# TRY IT
Pictures do not belong in the copy; retype the records below exactly.

========

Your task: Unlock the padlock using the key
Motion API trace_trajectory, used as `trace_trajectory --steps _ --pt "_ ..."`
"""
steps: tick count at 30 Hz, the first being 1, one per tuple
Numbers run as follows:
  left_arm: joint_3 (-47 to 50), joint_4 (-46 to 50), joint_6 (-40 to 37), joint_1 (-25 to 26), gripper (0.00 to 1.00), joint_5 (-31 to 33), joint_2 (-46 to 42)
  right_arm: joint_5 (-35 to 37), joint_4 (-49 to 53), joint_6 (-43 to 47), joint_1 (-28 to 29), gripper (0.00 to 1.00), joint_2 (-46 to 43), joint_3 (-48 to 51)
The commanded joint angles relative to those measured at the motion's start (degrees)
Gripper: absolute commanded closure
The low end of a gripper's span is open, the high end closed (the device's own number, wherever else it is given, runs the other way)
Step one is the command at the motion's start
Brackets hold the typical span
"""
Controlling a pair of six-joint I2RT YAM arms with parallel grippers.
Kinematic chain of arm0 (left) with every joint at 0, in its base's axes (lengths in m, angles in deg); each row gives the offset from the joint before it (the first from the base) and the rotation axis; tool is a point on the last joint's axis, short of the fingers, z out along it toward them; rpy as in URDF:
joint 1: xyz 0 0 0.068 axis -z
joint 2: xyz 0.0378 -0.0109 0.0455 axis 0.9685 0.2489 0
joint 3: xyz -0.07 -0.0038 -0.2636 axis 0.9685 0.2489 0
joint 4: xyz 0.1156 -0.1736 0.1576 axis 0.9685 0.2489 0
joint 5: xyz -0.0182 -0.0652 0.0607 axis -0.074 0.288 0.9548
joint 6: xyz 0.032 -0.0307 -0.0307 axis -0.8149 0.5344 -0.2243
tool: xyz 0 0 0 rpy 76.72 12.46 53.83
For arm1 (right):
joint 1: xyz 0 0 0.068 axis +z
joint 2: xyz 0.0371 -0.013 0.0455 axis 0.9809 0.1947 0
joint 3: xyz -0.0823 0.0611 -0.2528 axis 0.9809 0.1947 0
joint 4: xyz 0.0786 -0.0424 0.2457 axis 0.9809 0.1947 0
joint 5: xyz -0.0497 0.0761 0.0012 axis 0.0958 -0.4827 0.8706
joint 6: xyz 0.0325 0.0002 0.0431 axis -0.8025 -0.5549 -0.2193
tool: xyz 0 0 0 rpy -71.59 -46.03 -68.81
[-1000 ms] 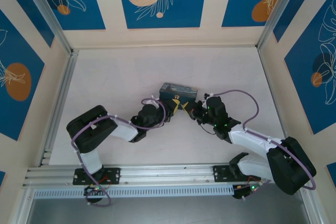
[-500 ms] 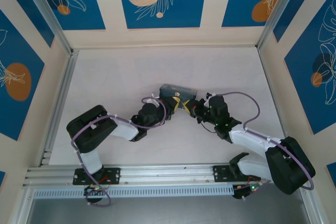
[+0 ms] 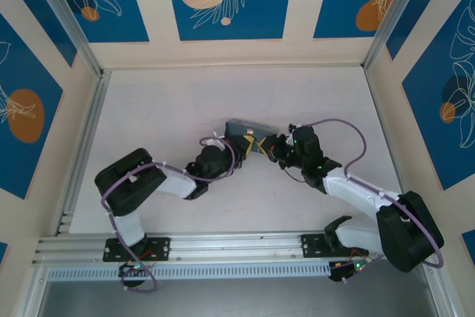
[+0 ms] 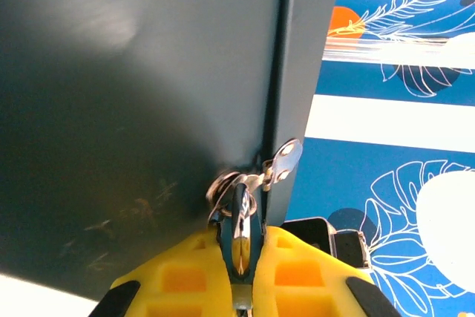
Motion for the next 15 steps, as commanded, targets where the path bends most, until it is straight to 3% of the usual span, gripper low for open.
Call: trace_trajectory --steps 1,8,15 --pt "-1.5 -3.4 0.2 3.0 1.0 -8.3 1.1 -1.7 -4.4 1.5 0.0 1.0 1.7 -4.0" --pt "-1.3 -3.3 0.0 3.3 1.0 -8.0 1.1 -1.8 -4.0 1.5 -0.4 1.0 3.0 -6.5" --pt "-1.1 -3.5 0.1 3.3 1.0 -7.7 0.8 -0.8 0.5 8.9 0.2 1.0 2.4 -7.7"
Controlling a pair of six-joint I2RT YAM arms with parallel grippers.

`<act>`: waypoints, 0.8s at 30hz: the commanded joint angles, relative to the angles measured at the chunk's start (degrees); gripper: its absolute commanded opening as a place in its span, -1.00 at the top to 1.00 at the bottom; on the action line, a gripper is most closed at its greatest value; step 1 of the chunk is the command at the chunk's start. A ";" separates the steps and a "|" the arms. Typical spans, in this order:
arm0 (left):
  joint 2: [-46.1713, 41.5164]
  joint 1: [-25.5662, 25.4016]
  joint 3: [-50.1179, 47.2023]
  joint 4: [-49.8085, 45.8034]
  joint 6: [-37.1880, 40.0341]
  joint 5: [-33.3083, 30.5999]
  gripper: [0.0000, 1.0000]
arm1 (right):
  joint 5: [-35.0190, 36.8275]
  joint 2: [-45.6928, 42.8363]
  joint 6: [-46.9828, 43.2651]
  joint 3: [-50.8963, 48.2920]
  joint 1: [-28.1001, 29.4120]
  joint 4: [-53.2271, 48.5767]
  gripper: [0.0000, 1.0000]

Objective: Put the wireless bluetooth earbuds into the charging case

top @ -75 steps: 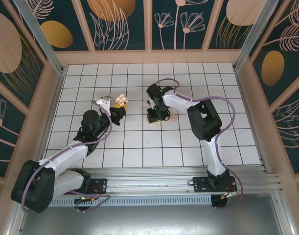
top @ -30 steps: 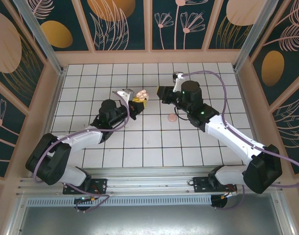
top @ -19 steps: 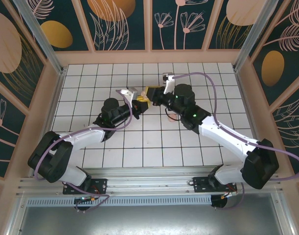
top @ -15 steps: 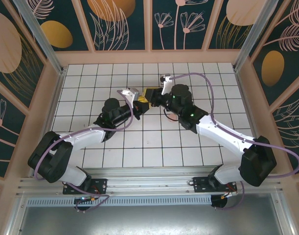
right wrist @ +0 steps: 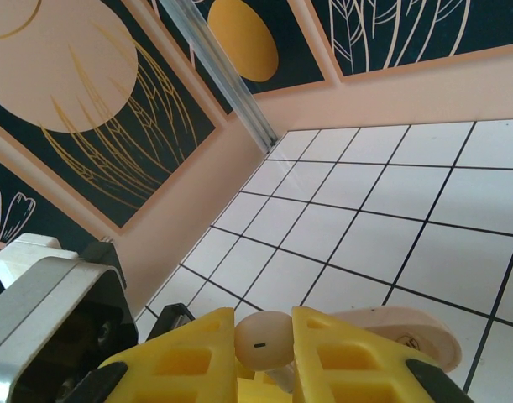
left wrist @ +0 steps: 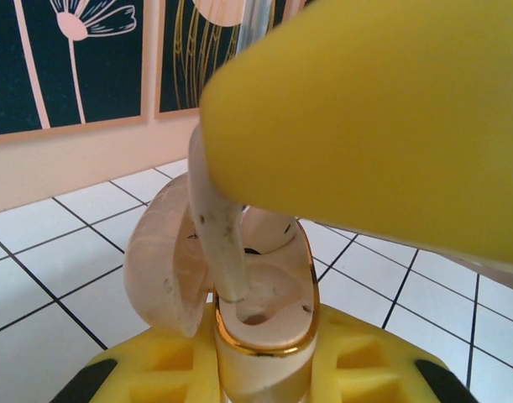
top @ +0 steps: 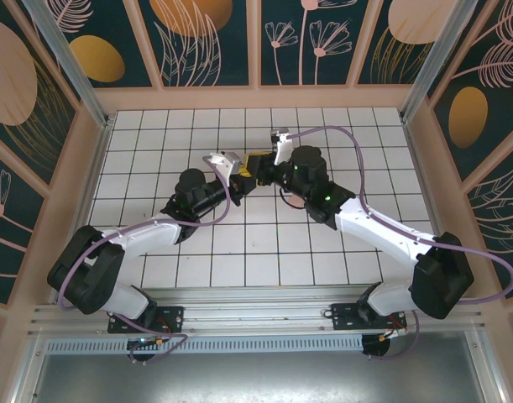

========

# SOLUTION TO THIS PROBLEM
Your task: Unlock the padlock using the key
Motion API trace_trajectory, used as `trace_trajectory --steps _ --pt "_ ..."`
"""
steps: tick count at 30 Hz, the first being 1, one per tuple
Numbers run as follows:
  left_arm: joint_3 (-47 to 50), joint_4 (-46 to 50), joint_6 (-40 to 37), joint_1 (-25 to 26), gripper (0.00 to 1.00), joint_5 (-31 to 33), joint_2 (-46 to 42)
  right_arm: joint_5 (-35 to 37), joint_4 (-49 to 53), joint_6 (-43 to 47), joint_1 (-28 to 29), gripper (0.00 to 1.00), joint_2 (-46 to 43), joint_3 (-48 to 51)
The commanded joint angles relative to those measured at the motion's start (degrees)
Gripper: absolute commanded closure
The low end of a gripper's span is open, the high end closed (the device's own number, wherever else it is given, runs the other way)
Step one is the command at the motion's start
Brackets hold the typical span
"""
Controlling a pair of six-joint I2RT YAM arms with parallel grippers.
Kinematic chain of arm0 (left) with every joint at 0, in its base's axes (lengths in m, angles in deg); each row gives the offset from the joint before it (the first from the base) and the rotation axis; tool is a point on the last joint's axis, short of the fingers, z out along it toward them; rpy as in URDF:
joint 1: xyz 0 0 0.068 axis -z
joint 2: xyz 0.0378 -0.0109 0.0455 axis 0.9685 0.2489 0
joint 3: xyz -0.07 -0.0038 -0.2636 axis 0.9685 0.2489 0
joint 4: xyz 0.1156 -0.1736 0.1576 axis 0.9685 0.2489 0
joint 5: xyz -0.0182 -0.0652 0.0607 axis -0.074 0.288 0.9548
joint 6: xyz 0.032 -0.0307 -0.0307 axis -0.8149 0.5344 -0.2243
tool: xyz 0 0 0 rpy 76.72 12.46 53.83
For arm1 (right):
joint 1: xyz 0 0 0.068 axis +z
joint 2: xyz 0.0371 -0.013 0.0455 axis 0.9809 0.1947 0
joint 3: xyz -0.0823 0.0611 -0.2528 axis 0.9809 0.1947 0
joint 4: xyz 0.0786 -0.0424 0.2457 axis 0.9809 0.1947 0
joint 5: xyz -0.0497 0.0761 0.0012 axis 0.0958 -0.4827 0.8706
joint 6: xyz 0.0325 0.0002 0.0431 axis -0.8025 -0.5549 -0.2193
tool: xyz 0 0 0 rpy -71.59 -46.03 -68.81
[-1000 ms] 
[-500 ms] 
[+0 ms] 
[+0 ms] 
Motion for the next 15 steps, as commanded, targets where the path bends most, until it is straight to 3% of the usual span, gripper low for open.
Call: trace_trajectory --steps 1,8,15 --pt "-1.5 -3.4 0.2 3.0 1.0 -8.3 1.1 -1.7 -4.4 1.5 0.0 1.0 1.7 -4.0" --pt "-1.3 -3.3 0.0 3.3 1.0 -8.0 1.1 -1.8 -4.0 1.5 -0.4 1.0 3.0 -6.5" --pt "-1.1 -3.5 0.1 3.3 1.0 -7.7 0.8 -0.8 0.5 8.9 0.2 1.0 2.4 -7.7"
Controlling a pair of six-joint I2RT YAM arms with parallel grippers.

`<act>`: waypoints, 0.8s at 30hz: the commanded joint angles, relative to the angles measured at the chunk's start (degrees); gripper: its absolute commanded opening as a place in its span, -1.00 at the top to 1.00 at the bottom; on the action line, a gripper is most closed at its greatest value; step 1 of the chunk is the command at the chunk's start. A ";" separates the steps and a "|" the arms. Typical spans, in this order:
arm0 (left):
  joint 2: [-46.1713, 41.5164]
  joint 1: [-25.5662, 25.4016]
  joint 3: [-50.1179, 47.2023]
  joint 4: [-49.8085, 45.8034]
  joint 6: [-37.1880, 40.0341]
  joint 5: [-33.3083, 30.5999]
  gripper: [0.0000, 1.0000]
arm1 (right):
  joint 5: [-35.0190, 36.8275]
  joint 2: [-45.6928, 42.8363]
  joint 6: [-46.9828, 43.2651]
  joint 3: [-50.8963, 48.2920]
  joint 1: [-28.1001, 29.4120]
  joint 4: [-53.2271, 48.5767]
  gripper: [0.0000, 1.0000]

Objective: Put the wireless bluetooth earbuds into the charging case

top @ -75 steps: 
top @ -30 steps: 
top @ -19 steps: 
top @ -15 steps: 
right wrist @ +0 steps: 
left wrist @ +0 steps: 
top @ +0 steps: 

No further output is needed for the exercise.